The acquisition of Digital Risk and dividend payouts had a negative impact on the bottomline of leading IT services company MphasiS Ltd during the second quarter ended April 30, 2013. The Bangalore-based company’s net profit after tax declined 6.8 per cent year-on-year to Rs 177 crore during its second quarter from a net profit of Rs 189.43 crore a year earlier.

On a sequential basis, net profit of the company for the quarter declined 4.3 per cent over the previous quarter ending January 31, 2012.

Operating margins were hit on account of lower other income as a result of the Digital Risk acquisition. Margins stood at 14.7 per cent, down from 15.5 per cent in the first quarter on account of the integration of lower margin Digital Risk.

MphasiS Chief Executive Officer Ganesh Ayyar pointed out that effective tax rates had been increased to 25.1 per cent due to higher tax rates applicable on Digital Risk profits, increase in tax surcharge in India and expiry of the initial five-year tax holiday in some of the company’s delivery centres located in Special Economic Zones.

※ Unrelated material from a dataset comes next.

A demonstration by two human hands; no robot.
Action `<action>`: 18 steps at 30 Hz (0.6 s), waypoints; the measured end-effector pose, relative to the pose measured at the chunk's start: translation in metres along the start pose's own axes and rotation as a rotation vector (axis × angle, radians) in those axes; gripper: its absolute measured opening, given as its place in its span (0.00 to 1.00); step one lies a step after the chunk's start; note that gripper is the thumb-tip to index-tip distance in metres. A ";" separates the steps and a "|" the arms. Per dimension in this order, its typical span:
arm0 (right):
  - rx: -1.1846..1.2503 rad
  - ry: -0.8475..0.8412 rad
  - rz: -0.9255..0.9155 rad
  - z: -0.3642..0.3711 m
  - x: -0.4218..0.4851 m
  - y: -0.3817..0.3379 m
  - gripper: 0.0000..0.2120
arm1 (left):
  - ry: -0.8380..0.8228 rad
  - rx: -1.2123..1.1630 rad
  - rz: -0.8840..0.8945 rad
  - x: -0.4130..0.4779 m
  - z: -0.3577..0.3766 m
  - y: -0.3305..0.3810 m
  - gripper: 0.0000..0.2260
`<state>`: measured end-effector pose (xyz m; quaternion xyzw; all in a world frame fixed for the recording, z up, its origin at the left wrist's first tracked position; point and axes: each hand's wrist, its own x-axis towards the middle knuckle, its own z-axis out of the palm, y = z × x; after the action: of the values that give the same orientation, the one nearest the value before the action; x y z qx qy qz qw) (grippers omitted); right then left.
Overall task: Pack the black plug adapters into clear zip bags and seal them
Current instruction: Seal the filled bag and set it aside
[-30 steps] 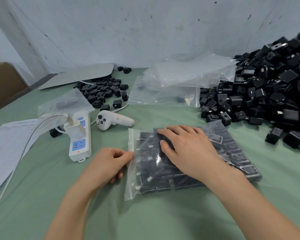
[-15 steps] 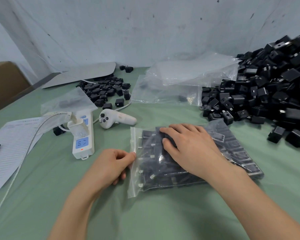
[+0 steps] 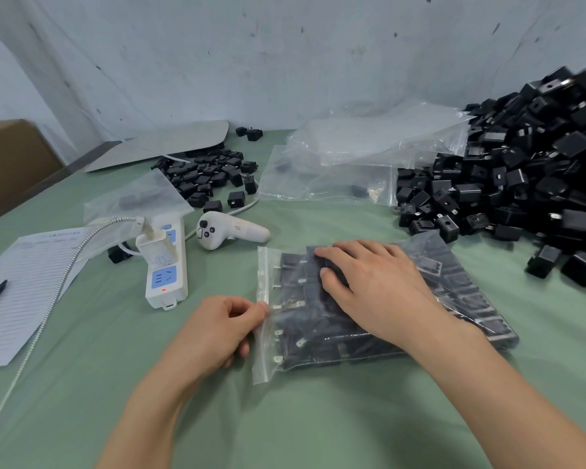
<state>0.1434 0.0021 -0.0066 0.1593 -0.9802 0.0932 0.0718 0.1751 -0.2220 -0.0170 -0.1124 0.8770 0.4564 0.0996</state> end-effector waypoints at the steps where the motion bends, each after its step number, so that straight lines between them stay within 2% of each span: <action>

The acquisition of Digital Risk LLC for $175 million was completed on February 11, 2013 and continues to show strong growth momentum, Ayyar said, adding, “We have won a large $60 million TCV contract from a BFSI client with potential upside of $40 million based on further volume. This contract is the largest contract ever secured in Digital Risk’s history."

Direct channel revenues (including Digital Risk) in the second quarter increased 37.7 per cent year-on-year and 24.8 per cent sequentially to Rs 775 crore.  EPS for the second quarter stood at Rs 8.4 as against Rs 8.8 a year earlier.

Consolidated revenues for the second quarter were at Rs 1,405 crore, up 5.8 per cent year-on-year and 11.8 per cent sequentially.  The direct channel contribution has now crossed 50 per cent of total revenues, Ayyar said. Direct versus HP business mix is at 54:46 in Q2 as compared to 48:52 in Q1.